In the past, I would download AZW3 and convert to fixed layout ePub with KindleUnpack. (I can still do this using my Kindle Touch, even though it's impossible to actually read the book on it!). These do contain the positioned text and hyperlinks of the original ePub.
|
Examining the book in KF8 format indicates that it was published to Kindle as a comic and sourced with a fixed-layout EPUB. Each page of the book is composed of a 1607x1920 JPEG background image placed on a fixed-layout 1611x1924 page with an overlay of invisible text.
In that book the background images have everything the reader sees so the invisible text was possibly intended for annotation, dictionary lookup, and to provide links to other pages in the table of contents.
Quote:
Originally Posted by tomsem
But with KFX, From KFX conversion to ePub (or PDF) currently mishandles the text and hyperlinks.
In the ePub, the text is put inside a <div> tag's alt= property, the positioning is lost, and can no longer be target of text search. Hyperlinks are not instantiated.
|
The conversion by Amazon of that book to KFX format resulted in significant differences.
The background image for each page becomes a recompressed 1608x1920 JPEG image encapsulated within a single page PDF file.

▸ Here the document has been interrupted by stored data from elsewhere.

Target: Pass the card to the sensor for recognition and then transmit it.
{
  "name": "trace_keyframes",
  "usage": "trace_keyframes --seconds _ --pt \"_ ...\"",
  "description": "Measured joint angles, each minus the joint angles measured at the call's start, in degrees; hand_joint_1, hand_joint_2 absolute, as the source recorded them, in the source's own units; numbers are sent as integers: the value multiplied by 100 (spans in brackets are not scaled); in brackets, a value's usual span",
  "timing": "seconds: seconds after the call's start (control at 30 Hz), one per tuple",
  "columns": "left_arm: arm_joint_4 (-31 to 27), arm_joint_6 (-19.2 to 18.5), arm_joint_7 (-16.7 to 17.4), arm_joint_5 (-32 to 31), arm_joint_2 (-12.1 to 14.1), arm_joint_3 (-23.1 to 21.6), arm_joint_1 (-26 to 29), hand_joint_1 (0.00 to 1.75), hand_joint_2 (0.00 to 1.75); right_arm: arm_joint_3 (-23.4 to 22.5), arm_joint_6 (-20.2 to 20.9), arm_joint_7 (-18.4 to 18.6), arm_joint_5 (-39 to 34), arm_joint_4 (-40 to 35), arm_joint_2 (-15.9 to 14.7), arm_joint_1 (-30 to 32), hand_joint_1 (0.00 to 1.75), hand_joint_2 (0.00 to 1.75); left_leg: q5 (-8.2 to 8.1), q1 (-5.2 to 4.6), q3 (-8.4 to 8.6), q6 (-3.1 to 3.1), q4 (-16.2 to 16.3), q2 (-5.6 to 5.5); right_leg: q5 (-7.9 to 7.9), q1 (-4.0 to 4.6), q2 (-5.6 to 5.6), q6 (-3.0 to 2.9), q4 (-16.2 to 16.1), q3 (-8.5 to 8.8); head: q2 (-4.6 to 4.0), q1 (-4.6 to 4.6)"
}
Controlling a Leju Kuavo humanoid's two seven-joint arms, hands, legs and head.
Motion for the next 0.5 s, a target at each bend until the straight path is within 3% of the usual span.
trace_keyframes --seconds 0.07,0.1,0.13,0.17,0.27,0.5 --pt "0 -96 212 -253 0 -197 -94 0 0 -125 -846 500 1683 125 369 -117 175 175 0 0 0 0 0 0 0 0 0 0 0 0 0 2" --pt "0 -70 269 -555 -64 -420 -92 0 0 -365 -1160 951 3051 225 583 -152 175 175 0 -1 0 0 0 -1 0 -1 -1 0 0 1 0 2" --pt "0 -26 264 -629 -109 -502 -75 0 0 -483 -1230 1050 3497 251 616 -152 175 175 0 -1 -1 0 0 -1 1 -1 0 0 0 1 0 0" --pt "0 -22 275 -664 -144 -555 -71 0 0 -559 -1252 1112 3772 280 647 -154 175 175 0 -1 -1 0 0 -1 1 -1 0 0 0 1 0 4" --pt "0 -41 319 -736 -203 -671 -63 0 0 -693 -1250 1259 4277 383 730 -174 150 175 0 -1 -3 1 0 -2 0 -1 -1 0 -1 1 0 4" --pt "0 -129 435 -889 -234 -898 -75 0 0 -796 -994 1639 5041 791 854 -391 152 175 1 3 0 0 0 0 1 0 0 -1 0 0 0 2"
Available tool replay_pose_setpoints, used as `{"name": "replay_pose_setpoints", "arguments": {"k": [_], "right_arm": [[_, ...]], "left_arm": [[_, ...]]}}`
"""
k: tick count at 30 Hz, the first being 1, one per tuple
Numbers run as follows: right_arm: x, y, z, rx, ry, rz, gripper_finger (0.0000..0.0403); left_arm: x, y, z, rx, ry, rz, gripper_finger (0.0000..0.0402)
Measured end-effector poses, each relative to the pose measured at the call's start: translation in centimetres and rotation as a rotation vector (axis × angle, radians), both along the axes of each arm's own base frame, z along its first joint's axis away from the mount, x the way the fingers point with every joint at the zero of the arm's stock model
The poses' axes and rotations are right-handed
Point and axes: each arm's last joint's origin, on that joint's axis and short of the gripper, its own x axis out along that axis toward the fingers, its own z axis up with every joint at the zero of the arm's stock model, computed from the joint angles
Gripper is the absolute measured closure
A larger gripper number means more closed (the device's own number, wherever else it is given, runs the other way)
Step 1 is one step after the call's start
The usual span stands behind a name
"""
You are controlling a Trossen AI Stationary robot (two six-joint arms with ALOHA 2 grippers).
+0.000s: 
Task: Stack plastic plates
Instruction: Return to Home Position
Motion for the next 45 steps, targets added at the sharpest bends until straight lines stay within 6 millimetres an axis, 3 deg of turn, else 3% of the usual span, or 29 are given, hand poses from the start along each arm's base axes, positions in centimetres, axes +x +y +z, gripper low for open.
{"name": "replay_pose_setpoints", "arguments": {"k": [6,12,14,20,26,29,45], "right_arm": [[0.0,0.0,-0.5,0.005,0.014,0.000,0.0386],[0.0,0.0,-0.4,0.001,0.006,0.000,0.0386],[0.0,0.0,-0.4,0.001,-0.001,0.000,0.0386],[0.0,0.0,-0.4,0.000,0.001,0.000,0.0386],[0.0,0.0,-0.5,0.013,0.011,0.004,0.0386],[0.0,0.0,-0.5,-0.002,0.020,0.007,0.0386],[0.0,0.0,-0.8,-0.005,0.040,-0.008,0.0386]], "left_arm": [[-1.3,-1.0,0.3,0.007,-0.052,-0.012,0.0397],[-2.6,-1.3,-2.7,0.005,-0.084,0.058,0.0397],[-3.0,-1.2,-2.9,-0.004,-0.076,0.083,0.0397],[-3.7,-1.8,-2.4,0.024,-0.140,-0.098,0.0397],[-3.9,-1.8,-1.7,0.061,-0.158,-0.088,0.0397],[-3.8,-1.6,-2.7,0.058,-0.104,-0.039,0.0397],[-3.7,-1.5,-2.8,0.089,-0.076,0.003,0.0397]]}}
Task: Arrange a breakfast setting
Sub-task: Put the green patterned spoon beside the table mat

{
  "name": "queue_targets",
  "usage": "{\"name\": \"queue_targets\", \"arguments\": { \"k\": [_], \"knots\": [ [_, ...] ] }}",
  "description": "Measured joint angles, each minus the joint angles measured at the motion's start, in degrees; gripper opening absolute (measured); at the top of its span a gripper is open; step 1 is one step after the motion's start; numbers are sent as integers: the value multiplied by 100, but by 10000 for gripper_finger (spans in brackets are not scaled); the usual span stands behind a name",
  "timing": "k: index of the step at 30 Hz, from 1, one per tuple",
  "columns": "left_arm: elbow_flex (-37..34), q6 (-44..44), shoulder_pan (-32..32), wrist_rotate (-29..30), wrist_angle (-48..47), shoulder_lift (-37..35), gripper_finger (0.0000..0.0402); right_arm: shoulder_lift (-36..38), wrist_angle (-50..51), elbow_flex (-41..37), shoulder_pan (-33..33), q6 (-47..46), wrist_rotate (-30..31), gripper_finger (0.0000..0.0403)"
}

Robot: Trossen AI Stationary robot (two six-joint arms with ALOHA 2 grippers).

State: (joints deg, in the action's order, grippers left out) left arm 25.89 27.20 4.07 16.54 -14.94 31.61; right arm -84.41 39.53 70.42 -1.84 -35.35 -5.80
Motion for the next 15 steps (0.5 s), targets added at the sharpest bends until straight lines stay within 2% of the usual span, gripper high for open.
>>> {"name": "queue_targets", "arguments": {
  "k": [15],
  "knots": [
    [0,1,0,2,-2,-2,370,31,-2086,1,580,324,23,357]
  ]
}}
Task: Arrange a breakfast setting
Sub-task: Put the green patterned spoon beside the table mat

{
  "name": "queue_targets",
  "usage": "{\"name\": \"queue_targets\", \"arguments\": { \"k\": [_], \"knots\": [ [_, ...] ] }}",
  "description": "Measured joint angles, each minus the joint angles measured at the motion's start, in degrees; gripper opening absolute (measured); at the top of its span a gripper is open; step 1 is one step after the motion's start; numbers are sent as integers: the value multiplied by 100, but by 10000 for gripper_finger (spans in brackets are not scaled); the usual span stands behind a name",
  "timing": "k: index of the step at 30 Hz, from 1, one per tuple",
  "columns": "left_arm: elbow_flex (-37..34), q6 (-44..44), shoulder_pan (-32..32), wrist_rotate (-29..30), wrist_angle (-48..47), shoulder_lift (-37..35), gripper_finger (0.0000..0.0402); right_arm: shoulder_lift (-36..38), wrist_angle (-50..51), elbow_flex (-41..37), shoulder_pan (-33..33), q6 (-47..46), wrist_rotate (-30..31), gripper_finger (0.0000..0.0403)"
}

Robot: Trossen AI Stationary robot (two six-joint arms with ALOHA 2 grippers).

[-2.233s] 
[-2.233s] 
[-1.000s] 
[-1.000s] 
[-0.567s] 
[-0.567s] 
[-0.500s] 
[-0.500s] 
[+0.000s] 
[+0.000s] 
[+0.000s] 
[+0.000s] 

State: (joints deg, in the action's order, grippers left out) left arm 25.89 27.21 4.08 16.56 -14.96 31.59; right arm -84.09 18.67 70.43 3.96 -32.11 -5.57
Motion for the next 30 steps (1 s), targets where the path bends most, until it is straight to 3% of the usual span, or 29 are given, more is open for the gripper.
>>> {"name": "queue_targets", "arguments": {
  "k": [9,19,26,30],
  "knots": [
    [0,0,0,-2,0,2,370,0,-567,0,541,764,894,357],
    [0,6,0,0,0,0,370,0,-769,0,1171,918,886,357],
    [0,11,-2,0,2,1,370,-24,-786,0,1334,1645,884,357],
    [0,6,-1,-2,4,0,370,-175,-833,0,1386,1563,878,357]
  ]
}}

The invisible text from each page is only provided as alt-text to the background image with no links or formatting retained.
Quote:
Originally Posted by tomsem
In PDF, I can see text objects with Acrobat object inspection but they are not placed over the word images they correspond to, and there are PDF links but they do not work (see attached screenshot).
|
The PDF pages corresponding to the book's table of contents contain unused, non-functional link annotations with destinations URIs such as: file:///opt/amazon/tmp/c8a7ae45-421b-456b-86d1-761a8cfa14cb-3e976d4c-db0f-47f5-a9d4-dc167f1fd903/f2d4b40f-762f-41f0-995d-a3f20de639da/extractedEpub/OEBPS/page_000010.xhtml
Trying to turn them into something useful would be hit-or-miss so I am not going to attempt it.
Quote:
Originally Posted by tomsem
So the information is in there, but is lost in translation. It would be nice if it was not, but I would rank it a low priority on your feature backlog, given this is kind of an edge case.
|
The next release of the KFX Input plugin will obtain slightly higher quality background images from this book and those like it when converting to EPUB or CBZ, but it will still be less than the image quality of the same book in KF8 format with an AZW6 HD image container.
That is the best I can do. The conversion to KFX by Amazon does not leave enough information to properly reconstruct the overlay text and links from the original EPUB that was provided by the publisher.